The need for two definitions was based on considerations of both face and predictive validity, the need for stringency, and the determination by a 27-member committee that patient-reported outcomes should be among the criteria, lead author Dr. David T. Felson, professor of medicine and epidemiology at Boston University and his coauthors wrote in the March issue of Annals of the Rheumatic Diseases (Ann. Rheum. Dis. 2011;70:404-13).
One definition requires the patient to satisfy all of the following at any time point: no more than one tender or swollen joint, C-reactive protein of less than or equal to 1 mg/dL, and a patient global assessment of 1 or less on a 0- to 10-point scale. For the tender and swollen joint counts, it is preferable to include feet and ankles in addition to the standard 28-joint count.
The second definition is based on a composite index of RA activity, the Simplified Disease Activity Index (SDAI) score, which is the sum of the tender and swollen joint count (using 28 joints), patient global assessment (0-10 scale), physician global assessment (0-10 scale) and C-reactive protein level (mg/dL). At any time point, the patient must have an SDAI score of 3.3 or less to be considered to be in remission.
The authors recommend that one of the two definitions be selected as a trial outcome measure but that the results of both be reported.
The criteria have been approved provisionally by both ACR and EULAR, meaning that they have been quantitatively validated using patient data but have not undergone validation based on an external data set. As such, they are expected to undergo intermittent updates.
The previous ACR definition of remission in RA was developed in 1981, prior to the introduction of the RA core set measures and before the advent of biologics for treatment, when true remission was rare.
In an accompanying editorial, Dr. Lennart T.H. Jacobsson and Dr. Merete Lund Hetland said the new criteria represent a step forward (Ann. Rheum. Dis. 2011;70:401-3). "The old remission criteria were like silent films – with disease potentially progressing silently under a cover of remission that allowed substantial disease activity to be present. The new criteria are more like a 3-D movie, requiring no or minimal activity based on three dimensions: clinician’s (swollen and tender joint counts) and patient’s (global health score) judgments together with laboratory data (CRP)."
The ACR/EULAR authors noted that because the definitions have not yet been validated in observational data sets – that’s the next step – their uses in clinical practice settings are limited. The document provides additional definitions including joint counts and physican/observer/patient global assessments that do not require an acute-phase reactant (such as C-reactive protein) and therefore may be more useful in clinical settings. "Nevertheless, our preliminary suggestions for defining remission in clinical practice are still incomplete, as we did not test them in a clinic-based setting." Inclusion of acute-phase reactants is important because they predict later radiographic damage, they noted.

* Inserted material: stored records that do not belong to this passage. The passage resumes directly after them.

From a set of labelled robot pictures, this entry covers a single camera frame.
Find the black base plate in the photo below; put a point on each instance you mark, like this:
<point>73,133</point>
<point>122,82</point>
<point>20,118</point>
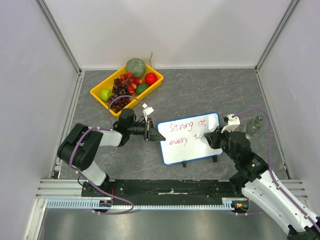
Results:
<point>170,192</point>

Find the dark green lime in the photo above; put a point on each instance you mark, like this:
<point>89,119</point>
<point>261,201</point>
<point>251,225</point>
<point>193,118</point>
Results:
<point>141,88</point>

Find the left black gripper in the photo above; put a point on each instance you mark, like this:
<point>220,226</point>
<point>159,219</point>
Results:
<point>150,132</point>

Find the red fruit cluster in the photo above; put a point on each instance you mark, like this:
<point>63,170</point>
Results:
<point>130,83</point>

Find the yellow plastic tray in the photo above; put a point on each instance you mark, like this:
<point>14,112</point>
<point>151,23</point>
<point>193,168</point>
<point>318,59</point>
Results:
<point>121,98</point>

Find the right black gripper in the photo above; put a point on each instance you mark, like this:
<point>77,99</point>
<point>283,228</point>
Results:
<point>216,139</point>

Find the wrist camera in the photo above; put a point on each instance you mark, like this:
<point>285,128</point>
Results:
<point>147,110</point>
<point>232,122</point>

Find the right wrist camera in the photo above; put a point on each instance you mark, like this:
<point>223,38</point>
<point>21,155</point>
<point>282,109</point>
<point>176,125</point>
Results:
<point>232,122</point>

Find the red apple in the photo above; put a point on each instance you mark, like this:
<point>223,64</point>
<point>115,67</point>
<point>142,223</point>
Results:
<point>150,78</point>

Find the green melon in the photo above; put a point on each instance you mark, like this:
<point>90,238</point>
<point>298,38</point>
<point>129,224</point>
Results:
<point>136,66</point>

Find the light blue cable duct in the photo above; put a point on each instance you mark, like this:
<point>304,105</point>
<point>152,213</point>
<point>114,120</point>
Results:
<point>98,204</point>

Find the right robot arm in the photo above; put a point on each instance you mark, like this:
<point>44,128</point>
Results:
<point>255,181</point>

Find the light green apple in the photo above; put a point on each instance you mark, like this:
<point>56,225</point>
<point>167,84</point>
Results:
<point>105,94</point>

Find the blue framed whiteboard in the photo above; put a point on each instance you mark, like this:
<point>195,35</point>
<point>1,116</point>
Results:
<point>184,138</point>

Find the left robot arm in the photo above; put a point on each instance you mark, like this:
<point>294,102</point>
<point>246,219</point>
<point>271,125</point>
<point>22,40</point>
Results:
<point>79,148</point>

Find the glass soda bottle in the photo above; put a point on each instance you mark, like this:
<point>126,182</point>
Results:
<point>253,125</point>

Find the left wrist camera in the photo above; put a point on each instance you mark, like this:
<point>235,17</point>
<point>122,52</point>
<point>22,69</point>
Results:
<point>147,110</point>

However, the editorialists Dr. Jacobsson and Dr. Hetland noted that the criteria are feasible to use in routine care, and they can assist in the monitoring of treated patients. Moreover, the generalizability of the criteria is likely to be improved by the use of contemporary data from clinical trials published during the last decade in which modern biologics therapy has been represented in one or more treatment arms.
The new definitions also "represent another successful ACR-EULAR collaboration," said Dr. Jacobsson, professor of clinical sciences (rheumatology) at Lund University, Malmo, Sweden, and Dr. Hetland, of Copenhagen University Hospital, Glostrup, Denmark. And, they added, "With ‘treat to target’ as the modern treatment principle, permanent remission is the ultimate goal – although not a realistic one in all patients. Nevertheless, aiming at remission will also improve outcome in those patients who do not achieve remission."
They noted that subsequent additions of additional response criteria such as imaging techniques will probably render the definitions more complex and less suitable for use in clinical practice. "The new preliminary ACR/EULAR criteria are therefore likely to be used for a long time."
The project was funded by the ACR, EULAR, and a grant from the National Institutes of Health. Dr. Felson, Dr. Jacobsson, and Dr. Hetland all stated that they had no disclosures.